> [WORK ITEM] For the word "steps", report how many lines of the records below contain it, and nothing more.

> [PROVIDED DATA]
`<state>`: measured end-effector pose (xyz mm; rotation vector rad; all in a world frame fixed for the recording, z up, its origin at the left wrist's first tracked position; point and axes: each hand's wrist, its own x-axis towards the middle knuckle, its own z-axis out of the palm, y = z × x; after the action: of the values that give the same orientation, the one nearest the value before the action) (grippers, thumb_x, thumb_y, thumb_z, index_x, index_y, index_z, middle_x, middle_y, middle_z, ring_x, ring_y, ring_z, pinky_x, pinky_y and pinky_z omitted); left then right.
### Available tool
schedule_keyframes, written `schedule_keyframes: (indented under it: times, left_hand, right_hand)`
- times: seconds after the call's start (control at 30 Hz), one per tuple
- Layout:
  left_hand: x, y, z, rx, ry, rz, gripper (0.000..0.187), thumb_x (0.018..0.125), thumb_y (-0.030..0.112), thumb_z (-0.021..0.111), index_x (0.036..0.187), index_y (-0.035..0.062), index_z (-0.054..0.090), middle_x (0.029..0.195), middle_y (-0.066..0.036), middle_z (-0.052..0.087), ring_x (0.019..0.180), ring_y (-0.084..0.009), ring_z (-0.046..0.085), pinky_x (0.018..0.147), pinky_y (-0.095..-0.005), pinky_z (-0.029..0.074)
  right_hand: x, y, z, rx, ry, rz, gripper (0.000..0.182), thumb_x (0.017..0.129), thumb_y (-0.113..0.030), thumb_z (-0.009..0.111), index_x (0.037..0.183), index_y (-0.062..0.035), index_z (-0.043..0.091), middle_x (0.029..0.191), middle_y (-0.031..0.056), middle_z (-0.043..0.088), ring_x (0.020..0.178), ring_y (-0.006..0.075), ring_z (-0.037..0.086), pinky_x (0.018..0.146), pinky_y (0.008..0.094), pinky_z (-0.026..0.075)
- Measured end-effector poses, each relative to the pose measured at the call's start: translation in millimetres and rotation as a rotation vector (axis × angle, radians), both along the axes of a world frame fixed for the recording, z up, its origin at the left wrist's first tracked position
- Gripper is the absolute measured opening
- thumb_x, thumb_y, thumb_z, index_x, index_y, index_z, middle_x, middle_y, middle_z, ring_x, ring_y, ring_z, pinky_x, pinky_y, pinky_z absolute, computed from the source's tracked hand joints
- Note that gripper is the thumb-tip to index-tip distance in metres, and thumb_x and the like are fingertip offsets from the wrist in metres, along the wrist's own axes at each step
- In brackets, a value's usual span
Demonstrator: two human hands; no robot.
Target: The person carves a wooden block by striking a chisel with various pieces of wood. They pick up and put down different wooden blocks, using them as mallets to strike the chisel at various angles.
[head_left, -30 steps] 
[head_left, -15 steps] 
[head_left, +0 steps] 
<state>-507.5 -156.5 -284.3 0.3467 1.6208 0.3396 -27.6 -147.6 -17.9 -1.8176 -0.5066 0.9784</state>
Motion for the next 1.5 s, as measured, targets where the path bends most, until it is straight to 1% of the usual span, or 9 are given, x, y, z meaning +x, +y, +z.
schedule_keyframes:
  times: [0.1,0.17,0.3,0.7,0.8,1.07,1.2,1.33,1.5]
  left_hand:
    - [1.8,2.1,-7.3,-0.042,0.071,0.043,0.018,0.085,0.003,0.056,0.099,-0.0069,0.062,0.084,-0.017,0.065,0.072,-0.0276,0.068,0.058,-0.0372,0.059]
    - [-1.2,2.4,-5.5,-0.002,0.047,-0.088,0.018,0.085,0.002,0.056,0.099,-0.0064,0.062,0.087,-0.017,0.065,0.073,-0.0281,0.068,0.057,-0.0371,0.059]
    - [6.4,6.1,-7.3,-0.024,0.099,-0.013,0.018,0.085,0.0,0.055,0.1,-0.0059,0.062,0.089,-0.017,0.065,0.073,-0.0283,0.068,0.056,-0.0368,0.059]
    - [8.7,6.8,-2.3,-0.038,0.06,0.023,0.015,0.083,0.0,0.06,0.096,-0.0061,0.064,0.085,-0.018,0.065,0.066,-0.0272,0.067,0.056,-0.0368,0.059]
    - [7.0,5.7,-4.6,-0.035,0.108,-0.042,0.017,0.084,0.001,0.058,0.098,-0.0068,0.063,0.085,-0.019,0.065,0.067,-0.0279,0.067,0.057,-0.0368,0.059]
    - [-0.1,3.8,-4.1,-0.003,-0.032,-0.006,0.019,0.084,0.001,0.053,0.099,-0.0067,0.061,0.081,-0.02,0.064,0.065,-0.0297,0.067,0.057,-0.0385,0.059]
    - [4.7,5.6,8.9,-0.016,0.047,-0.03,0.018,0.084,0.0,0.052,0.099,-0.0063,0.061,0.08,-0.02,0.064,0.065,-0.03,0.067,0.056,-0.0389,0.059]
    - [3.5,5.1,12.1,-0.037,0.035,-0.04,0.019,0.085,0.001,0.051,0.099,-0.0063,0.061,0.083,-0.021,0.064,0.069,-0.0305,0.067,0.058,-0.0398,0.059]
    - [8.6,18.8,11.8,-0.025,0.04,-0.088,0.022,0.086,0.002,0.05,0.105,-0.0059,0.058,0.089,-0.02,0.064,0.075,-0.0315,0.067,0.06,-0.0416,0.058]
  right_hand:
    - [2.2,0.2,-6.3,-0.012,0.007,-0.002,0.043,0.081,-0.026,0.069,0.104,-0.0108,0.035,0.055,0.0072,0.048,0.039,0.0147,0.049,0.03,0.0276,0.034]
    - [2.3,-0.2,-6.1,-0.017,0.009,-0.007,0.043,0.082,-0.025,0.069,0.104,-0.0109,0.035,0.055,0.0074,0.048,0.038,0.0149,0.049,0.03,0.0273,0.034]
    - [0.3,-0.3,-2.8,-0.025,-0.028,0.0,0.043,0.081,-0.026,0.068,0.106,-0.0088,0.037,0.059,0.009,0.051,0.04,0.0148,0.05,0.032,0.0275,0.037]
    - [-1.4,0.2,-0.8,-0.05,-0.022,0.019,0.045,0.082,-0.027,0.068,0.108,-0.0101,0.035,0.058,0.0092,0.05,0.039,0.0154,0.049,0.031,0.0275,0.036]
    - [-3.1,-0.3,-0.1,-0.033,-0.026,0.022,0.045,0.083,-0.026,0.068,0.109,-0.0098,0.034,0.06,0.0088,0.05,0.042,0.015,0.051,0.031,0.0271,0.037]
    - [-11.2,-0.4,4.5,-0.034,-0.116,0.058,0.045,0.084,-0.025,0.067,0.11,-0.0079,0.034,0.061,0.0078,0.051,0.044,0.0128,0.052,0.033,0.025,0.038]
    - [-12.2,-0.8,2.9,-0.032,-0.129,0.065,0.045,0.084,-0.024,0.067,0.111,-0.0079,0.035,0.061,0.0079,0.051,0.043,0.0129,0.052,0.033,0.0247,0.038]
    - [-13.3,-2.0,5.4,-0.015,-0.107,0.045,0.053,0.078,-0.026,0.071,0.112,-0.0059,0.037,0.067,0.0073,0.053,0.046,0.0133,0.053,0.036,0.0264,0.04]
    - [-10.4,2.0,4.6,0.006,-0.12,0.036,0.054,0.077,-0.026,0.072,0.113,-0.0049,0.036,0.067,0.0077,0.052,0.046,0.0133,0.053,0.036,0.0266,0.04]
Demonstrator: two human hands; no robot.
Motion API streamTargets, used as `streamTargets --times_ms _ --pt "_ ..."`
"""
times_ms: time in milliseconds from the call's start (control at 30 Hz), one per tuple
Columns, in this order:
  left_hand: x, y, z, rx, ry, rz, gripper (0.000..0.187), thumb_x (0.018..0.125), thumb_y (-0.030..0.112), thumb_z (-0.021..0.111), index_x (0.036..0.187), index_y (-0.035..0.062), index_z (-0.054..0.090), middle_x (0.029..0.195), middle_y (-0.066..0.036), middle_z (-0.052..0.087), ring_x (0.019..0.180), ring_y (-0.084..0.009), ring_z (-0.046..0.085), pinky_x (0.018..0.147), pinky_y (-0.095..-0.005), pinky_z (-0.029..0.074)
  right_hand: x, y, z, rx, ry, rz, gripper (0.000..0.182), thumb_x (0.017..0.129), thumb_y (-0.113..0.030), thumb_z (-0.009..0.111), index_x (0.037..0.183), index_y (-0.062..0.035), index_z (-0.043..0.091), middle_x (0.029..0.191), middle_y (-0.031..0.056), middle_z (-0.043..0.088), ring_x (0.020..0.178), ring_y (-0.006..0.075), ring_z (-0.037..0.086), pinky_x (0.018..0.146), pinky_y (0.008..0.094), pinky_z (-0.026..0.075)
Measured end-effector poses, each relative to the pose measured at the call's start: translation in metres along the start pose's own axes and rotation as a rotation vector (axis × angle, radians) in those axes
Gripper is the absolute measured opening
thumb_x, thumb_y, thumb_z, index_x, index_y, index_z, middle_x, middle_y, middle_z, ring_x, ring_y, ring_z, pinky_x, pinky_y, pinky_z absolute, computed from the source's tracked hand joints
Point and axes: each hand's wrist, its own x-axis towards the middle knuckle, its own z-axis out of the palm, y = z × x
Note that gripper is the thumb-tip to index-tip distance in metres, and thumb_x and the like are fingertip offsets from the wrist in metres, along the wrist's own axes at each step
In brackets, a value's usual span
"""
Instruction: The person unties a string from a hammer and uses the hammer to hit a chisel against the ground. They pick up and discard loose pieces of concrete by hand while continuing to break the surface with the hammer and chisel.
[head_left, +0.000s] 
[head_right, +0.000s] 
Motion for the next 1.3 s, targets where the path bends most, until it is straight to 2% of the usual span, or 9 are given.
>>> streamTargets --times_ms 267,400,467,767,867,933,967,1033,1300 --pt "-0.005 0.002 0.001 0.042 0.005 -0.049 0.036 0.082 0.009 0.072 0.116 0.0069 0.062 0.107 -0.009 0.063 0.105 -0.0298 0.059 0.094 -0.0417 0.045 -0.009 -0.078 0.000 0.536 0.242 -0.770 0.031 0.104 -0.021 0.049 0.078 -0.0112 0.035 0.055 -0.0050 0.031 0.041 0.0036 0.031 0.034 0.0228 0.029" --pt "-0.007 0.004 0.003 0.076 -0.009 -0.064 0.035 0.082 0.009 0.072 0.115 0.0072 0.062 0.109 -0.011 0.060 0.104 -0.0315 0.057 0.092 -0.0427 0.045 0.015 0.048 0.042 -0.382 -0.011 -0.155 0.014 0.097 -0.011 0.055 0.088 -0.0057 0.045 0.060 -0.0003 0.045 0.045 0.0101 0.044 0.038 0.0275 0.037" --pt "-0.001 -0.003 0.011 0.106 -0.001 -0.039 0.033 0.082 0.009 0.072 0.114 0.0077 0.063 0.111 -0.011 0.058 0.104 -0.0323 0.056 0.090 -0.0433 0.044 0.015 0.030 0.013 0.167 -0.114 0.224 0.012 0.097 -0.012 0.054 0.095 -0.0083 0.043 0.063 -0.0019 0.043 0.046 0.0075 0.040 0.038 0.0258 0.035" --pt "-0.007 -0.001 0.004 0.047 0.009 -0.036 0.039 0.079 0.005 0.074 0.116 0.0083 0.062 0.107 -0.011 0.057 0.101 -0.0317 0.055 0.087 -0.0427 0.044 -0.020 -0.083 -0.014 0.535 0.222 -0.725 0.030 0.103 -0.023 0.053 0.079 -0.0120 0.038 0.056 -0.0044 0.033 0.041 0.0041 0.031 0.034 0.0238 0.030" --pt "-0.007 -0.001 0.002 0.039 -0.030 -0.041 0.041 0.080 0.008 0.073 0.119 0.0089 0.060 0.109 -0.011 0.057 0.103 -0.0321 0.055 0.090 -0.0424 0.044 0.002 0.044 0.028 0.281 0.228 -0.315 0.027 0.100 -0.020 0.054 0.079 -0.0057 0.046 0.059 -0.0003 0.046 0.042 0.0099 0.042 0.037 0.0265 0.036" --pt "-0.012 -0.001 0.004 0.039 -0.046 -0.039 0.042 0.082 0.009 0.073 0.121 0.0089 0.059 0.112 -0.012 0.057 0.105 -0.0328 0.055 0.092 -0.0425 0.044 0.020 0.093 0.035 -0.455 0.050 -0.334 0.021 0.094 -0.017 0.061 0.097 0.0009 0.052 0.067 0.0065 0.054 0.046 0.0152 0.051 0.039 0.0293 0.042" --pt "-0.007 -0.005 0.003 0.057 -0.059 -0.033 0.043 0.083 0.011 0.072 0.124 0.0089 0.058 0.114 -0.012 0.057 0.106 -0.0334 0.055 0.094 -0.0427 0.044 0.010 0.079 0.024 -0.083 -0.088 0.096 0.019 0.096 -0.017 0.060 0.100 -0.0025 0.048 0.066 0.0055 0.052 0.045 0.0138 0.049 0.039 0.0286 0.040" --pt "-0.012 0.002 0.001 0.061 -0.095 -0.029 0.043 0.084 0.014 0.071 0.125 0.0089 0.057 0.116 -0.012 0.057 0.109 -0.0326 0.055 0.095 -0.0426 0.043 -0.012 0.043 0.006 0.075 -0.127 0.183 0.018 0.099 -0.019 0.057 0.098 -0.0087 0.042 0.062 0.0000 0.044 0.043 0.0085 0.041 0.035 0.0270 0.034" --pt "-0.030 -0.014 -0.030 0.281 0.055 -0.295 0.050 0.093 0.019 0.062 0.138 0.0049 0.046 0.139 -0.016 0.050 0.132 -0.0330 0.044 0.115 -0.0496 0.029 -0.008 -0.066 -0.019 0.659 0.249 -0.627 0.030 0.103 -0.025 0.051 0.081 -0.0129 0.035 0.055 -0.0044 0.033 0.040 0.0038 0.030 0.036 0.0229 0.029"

> [TASK OUTPUT] 3